This study confirms that participating CMHCs organize their referral assessment differently and that referral assessment in more than half of the CMHCs are not organized into one centralized team, which is recommended by the National Guidelines for Mental Health Services. As measured by the intraclass correlation coefficient (ICC), the degree of agreement in priority-setting for specialized mental care is low both for individuals and teams.
These findings are consistent with a British study which found that routine assessments of mental illness severity produced low or moderate agreement between raters
. Other studies report somewhat different findings. A study evaluating interrater reliability for Global Assessment of Function and Symptoms also produced ICCs (one way random, single measure) equal to 0.97 (GAF-F) and 0.94 (GAF-S), respectively
. Two studies utilizing screening for violence risk (V-RISK-10) in acute and general psychiatry provided ICCs (one-way random, single measure) equal to 0.86
 and 0.62
An important finding from the G analysis on the individual ratings data is that the rating of vignettes into different priority groups varies across clinicians. This variation may occur because the interpretation and weighting of the three need criteria differ across clinicians because of the presence of imperfect information and uncertainty combined with heterogeneous preferences, skills, experiences, etc. The G analysis also reveals variation across units, indicating that clinicians are not systematically independent. This unit effect may reflect differences in treatment cultures and treatment capacities. To estimate the unit effect, the G analysis needs to calculate the means of individual raters within units. However, these means differ from our consensus data because they are unweighted averages over independent individual ratings while the consensus data are outcomes of processes where individuals discuss and bargain.
Pedersen et al. (2007) studies 58 experienced raters from 8 outpatient clinics that assess six case vignettes
. The reliability of ratings of the Global Assessments of Functioning (GAF) was analysed by performing G analysis. They report a generalizability coefficient of 0.85 and a dependability coefficient of 0.83 (one rater within each unit). The same coefficients estimated from our data (one rater within each unit) are 0.534 and 0.505. A comparison confirms that the degree of consistency across clinicians in our study is weak.

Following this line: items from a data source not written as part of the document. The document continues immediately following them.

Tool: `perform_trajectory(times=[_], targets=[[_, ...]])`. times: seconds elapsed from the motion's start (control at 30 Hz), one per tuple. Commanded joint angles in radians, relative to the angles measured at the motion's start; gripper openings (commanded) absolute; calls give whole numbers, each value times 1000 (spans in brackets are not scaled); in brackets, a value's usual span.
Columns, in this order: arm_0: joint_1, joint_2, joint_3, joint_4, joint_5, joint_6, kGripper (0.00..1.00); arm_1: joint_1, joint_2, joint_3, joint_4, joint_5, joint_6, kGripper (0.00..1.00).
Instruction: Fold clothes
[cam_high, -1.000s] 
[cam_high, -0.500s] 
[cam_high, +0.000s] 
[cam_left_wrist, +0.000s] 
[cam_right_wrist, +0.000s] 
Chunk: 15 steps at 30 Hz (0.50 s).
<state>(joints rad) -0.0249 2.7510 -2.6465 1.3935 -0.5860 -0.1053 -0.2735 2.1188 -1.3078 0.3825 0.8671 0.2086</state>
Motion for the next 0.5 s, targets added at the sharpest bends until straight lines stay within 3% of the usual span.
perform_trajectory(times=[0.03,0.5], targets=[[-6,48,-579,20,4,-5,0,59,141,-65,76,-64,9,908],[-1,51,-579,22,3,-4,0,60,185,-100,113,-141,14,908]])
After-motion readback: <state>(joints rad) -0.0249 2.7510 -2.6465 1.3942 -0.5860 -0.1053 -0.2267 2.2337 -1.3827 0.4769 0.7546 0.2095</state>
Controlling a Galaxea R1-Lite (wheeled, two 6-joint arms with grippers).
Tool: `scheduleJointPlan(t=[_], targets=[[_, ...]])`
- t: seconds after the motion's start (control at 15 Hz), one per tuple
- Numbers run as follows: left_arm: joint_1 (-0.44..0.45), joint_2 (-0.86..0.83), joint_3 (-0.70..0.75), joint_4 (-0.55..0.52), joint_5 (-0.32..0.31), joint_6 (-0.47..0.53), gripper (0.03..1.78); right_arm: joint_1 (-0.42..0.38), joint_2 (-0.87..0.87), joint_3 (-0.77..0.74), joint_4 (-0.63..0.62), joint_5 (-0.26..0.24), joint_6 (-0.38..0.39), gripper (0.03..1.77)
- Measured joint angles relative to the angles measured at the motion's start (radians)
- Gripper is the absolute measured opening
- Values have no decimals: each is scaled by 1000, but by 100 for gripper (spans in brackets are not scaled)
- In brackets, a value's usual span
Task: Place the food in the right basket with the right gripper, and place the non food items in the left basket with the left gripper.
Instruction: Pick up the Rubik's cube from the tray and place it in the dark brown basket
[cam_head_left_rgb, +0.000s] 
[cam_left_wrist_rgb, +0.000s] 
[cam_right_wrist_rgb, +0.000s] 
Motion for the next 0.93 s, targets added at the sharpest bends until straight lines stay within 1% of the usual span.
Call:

The interrater reliability and generalizability identified in our study is surprisingly low given both the existence of priority-setting guidelines and the extensive referral assessment experience of the participating clinicians. Our findings may suggest that The Act of Patient Rights
 and Clinical Guidelines for Priority-Setting in Mental Health Care
, are too vague or that clinicians require additional training in their proper application. In addition, information provided in GP referrals is not standardized, potentially leaving clinicians with insufficient information to determine the need for elective treatment. These factors, taken together, may introduce significant uncertainty, making it difficult to assess patient needs. However, their relative importance is not known.
Our findings clearly call for some type of action that would improve on interrater reliability. There are several potential strategies that might have beneficial effects. Examples are: (i) higher quality referrals containing standardized information that raters need, (ii), a reorganization of how referral assessments are conducted, (iii), training as an integrated part of educational programs, or, (iv), various web-based approaches such as tutorials and discussion groups. The implementation of such strategies, combined with follow-up studies on the reliability of ratings, could identify strategies that have a real impact on equity of access to care.
Our analysis also shows that the degree of agreement does not improve significantly when referrals were assessed in teams rather than individually. Admission teams in CMHCs in Norway are advised to assess referrals in teams making decisions by consensus. Since admission teams consist of more than one individual, a resource saving strategy would be to rely on individual clinicians rather than teams. Our study suggests that this change would have no impact on the degree of agreement. However, using admission teams for referral assessment may be recommendable for other reasons; to anchor difficult decisions, allocate resources within the centre and discuss alternative treatment strategies.
Our finding that no vignettes are classified as low priority in four of the CMHCs could reflect systematic variation across CMHCs with respect to treatment culture. Another explanation could be variation in treatment capacities arising from a failure to risk-adjust budgets for cast and catchment area size
. CMHCs with scarce resources (budgets) may not have the capacity to treat low priority patients and, for this reason, classify them as refusals. Conversely, CMHCs with abundant resources have the capacity to treat both priority groups (high and low) within required time limits and for this reason classify both groups as high priority.
The present study has some limitations. First, a possibility of selection bias was present if the participating centres differed systematically from the non-participating centres. Second, the rating of referrals is a hypothetical exercise which may produce results that are different from actual priority-setting. Third, the number of referrals and raters could have been increased. Nonetheless, the referrals chosen in this study likely reflect the most relevant categories of referrals being submitted to CMHCs. Fourth, our study on priority-setting ignores an interesting aspect, namely the validity of priority-setting. This is clearly a topic for future research.